Kiln 1.1.5 makes engraving text into your prints just work. The carve depth now matches your nozzle, the right flip is picked for you, a sanity check catches text that would come out backwards, and you get an automatic preview of the finished face. And on Kiln Pro, Kiln starts keeping an eye on your nozzle’s wear — feeding it into failure analysis, material picks, and recovery.
Engravings that read right
The depth matches your nozzle. A carve that’s too shallow vanishes into the first layer. Kiln now sizes the engraving depth to your nozzle automatically — shallower for a fine 0.2mm nozzle, deeper for a 0.6mm one — so the text actually shows up. Ask for a depth below what your nozzle can hold and Kiln tells you the minimum that’ll print cleanly instead of letting it smear.
The flip is picked for you, and backwards text gets caught. Engraving the underside of a part — the bottom of a coaster or nameplate — is where text usually ends up mirrored. Kiln now picks the correct flip from the face’s shape so the text reads right when you turn the part over, and a sanity check catches any case that would print backwards before you slice — with a clear fix instead of a ruined print.

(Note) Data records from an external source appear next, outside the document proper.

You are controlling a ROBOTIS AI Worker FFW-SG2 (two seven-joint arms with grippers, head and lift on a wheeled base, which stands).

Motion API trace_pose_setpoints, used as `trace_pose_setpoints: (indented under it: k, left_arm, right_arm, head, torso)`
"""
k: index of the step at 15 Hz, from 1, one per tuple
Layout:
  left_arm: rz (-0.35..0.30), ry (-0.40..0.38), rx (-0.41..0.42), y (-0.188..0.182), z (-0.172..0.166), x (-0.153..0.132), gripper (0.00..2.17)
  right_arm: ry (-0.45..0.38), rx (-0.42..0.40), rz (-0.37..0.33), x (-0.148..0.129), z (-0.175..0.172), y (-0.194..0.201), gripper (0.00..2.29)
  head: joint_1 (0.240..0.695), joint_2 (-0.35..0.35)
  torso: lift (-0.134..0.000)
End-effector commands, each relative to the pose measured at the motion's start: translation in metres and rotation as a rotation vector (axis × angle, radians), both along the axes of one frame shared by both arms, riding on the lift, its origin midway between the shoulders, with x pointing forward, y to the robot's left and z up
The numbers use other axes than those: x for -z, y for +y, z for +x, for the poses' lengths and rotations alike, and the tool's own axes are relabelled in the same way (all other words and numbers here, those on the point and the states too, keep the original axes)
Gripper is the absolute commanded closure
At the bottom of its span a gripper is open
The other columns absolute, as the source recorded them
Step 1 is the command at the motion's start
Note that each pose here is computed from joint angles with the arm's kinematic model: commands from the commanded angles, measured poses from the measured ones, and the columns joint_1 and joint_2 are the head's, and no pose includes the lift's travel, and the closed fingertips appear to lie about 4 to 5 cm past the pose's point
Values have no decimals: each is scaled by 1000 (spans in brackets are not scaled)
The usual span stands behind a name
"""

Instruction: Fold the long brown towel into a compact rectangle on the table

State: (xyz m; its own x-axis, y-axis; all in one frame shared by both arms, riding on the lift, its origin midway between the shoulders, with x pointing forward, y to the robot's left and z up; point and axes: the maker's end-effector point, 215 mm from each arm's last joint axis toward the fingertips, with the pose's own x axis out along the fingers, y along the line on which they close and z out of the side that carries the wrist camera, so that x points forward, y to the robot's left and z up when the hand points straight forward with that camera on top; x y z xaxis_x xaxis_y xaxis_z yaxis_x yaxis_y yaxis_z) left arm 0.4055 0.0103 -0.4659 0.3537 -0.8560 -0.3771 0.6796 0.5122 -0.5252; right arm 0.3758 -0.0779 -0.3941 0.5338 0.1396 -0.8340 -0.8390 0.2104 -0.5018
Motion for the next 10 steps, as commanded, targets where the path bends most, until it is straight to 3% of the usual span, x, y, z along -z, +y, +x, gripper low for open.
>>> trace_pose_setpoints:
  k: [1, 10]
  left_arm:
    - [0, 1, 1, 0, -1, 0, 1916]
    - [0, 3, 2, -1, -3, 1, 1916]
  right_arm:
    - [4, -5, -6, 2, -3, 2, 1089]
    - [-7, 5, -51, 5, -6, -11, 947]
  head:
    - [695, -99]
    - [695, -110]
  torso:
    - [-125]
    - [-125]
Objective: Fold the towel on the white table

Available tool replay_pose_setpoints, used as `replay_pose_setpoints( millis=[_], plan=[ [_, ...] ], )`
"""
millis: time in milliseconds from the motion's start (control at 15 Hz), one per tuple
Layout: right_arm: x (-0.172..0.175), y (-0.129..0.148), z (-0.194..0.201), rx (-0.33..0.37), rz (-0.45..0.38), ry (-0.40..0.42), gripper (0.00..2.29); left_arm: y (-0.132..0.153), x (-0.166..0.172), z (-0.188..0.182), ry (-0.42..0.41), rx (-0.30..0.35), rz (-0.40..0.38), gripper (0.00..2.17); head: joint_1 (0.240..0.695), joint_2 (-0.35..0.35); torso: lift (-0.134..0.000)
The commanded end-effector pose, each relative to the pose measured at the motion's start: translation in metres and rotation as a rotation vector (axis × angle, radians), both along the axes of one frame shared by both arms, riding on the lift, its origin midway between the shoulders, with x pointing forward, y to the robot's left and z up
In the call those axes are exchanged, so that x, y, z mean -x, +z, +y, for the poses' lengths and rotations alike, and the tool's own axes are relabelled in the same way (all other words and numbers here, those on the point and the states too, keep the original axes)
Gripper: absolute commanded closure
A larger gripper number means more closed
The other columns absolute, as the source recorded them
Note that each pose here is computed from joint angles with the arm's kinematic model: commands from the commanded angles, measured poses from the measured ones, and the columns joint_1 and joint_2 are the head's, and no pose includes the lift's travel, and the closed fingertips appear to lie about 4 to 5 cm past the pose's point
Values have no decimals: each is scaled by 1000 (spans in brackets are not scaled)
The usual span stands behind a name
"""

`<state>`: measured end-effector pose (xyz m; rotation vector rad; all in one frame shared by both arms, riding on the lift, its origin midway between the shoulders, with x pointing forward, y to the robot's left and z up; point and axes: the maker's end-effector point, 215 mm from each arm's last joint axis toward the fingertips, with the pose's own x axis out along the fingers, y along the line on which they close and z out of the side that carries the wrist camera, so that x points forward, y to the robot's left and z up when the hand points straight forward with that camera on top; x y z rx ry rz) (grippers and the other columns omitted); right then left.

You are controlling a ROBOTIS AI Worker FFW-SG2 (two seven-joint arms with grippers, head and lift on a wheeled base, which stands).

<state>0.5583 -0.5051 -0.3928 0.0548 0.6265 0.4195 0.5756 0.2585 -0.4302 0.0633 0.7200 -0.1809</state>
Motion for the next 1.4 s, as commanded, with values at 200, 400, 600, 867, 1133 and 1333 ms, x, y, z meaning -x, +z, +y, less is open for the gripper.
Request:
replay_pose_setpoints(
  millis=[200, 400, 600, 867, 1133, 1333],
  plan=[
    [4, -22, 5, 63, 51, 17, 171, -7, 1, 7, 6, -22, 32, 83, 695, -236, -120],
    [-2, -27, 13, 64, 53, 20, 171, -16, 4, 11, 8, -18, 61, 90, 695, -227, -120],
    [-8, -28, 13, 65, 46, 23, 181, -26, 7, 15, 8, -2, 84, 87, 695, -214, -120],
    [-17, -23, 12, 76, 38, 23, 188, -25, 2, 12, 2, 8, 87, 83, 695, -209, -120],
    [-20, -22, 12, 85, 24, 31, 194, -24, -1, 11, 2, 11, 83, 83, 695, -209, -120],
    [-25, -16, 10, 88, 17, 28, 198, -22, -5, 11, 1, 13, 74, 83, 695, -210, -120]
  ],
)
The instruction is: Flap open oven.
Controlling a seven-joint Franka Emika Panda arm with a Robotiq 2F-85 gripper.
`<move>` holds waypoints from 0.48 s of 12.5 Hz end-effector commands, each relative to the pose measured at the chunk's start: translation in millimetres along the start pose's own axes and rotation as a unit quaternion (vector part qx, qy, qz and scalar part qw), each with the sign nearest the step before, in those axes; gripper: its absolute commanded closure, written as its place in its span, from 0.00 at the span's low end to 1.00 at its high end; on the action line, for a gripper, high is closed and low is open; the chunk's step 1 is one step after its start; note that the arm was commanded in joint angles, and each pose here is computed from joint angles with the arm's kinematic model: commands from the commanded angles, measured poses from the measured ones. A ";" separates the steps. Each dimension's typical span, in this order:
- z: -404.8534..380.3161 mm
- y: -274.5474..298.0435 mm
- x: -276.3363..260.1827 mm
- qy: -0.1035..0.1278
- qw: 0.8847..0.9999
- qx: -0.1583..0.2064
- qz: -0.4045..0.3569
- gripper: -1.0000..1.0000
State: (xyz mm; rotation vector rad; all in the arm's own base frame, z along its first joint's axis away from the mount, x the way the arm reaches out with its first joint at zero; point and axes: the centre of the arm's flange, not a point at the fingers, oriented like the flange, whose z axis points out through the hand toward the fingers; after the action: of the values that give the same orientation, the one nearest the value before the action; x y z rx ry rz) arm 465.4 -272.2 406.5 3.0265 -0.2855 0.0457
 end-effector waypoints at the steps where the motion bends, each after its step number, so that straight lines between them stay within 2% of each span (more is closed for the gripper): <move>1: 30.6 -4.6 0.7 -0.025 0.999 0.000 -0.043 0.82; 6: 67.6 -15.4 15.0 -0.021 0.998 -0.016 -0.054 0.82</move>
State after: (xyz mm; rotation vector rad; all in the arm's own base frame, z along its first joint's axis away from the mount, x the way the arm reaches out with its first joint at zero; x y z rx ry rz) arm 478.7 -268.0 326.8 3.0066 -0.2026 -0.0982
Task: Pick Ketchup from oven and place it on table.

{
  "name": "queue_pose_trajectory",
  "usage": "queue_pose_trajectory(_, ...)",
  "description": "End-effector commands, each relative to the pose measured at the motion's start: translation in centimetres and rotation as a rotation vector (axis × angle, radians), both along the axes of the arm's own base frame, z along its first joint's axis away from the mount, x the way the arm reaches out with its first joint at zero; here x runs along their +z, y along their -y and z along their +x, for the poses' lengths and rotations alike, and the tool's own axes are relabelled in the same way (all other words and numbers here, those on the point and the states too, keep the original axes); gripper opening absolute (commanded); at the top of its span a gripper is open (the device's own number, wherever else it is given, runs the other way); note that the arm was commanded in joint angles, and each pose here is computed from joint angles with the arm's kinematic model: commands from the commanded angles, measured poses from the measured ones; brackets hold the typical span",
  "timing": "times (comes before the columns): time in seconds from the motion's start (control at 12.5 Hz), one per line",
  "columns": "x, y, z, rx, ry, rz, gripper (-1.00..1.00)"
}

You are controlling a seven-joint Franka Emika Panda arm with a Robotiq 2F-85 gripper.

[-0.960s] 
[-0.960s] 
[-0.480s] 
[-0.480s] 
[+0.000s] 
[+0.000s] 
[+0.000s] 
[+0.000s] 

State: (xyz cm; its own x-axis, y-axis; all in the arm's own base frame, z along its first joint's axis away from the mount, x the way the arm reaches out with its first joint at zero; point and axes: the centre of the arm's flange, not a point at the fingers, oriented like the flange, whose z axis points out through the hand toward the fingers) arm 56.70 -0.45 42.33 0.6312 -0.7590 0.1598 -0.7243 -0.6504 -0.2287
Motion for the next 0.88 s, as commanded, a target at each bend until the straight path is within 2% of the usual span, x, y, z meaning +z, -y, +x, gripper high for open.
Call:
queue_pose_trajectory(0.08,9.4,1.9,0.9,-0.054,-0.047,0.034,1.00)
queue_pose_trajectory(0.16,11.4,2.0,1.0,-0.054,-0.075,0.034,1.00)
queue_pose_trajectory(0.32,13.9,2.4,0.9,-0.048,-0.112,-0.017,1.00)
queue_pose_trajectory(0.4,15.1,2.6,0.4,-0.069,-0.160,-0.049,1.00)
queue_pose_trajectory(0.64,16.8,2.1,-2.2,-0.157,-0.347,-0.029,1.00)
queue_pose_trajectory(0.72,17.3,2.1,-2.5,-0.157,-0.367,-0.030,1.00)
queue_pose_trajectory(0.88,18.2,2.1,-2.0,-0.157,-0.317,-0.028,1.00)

An automatic preview, and text that doesn’t hug the edges. Kiln renders what the underside will actually look like once the part comes off the bed, so there are no surprises. And the default text width is tightened with a margin.
Every built-in product — coasters, nameplates, keychains, pet tags, ornaments, and a dozen more — now shares the same engraving engine, so they all behave the same way.
Kiln keeps an eye on your nozzle (Kiln Pro)
Kiln Pro now tracks the nozzle on each of your printers — how much filament has run through it — and gives you a heads-up before a print would push it past its wear limit. It’s a warning, not a block: your call.
And it puts that to work everywhere. Failure analysis now considers a worn nozzle as a real cause instead of always blaming bed adhesion. Material recommendations warn you up front when you pick an abrasive filament (carbon-fiber, glass-fiber, wood- or metal-fill) on a brass nozzle that it’ll chew through within a spool. And when a print fails because the tip is spent, recovery suggests replacing the nozzle instead of just retrying at a lower temperature. Every supported printer feeds the wear model — Bambu, Moonraker, OctoPrint, Elegoo, and Prusa Link.
One rename for Prusa users
The Prusa Link backend is now called prusalink (it was prusaconnect). Kiln auto-detects the old name in saved configs and uses prusalink for you — nothing breaks; a one-time notice just reminds you to update your config’s type: when convenient.
Kiln tells you when there’s a new version
Until now, the only way to know a new release was out was to go looking. Now Kiln keeps an eye on it for you — when you’re a version behind, it says so, whether you’re working through an AI assistant or on the command line. Want it done for you? Run kiln self-update. Kiln never updates itself behind your back.
Full release notes: CHANGELOG.md.
Upgrading
- Already running Kiln? Run
pip install --upgrade kiln3dand you’re on 1.1.5. - New to Kiln? Run
pip install kiln3d, then follow the install guide to connect it to your AI client (Claude Desktop, Claude Code, Codex, or any other MCP-compatible client). - On a Prusa printer? Nothing to do — Kiln auto-migrates the old
prusaconnecttype. Switch your config totype: prusalinkat leisure to silence the one-time notice.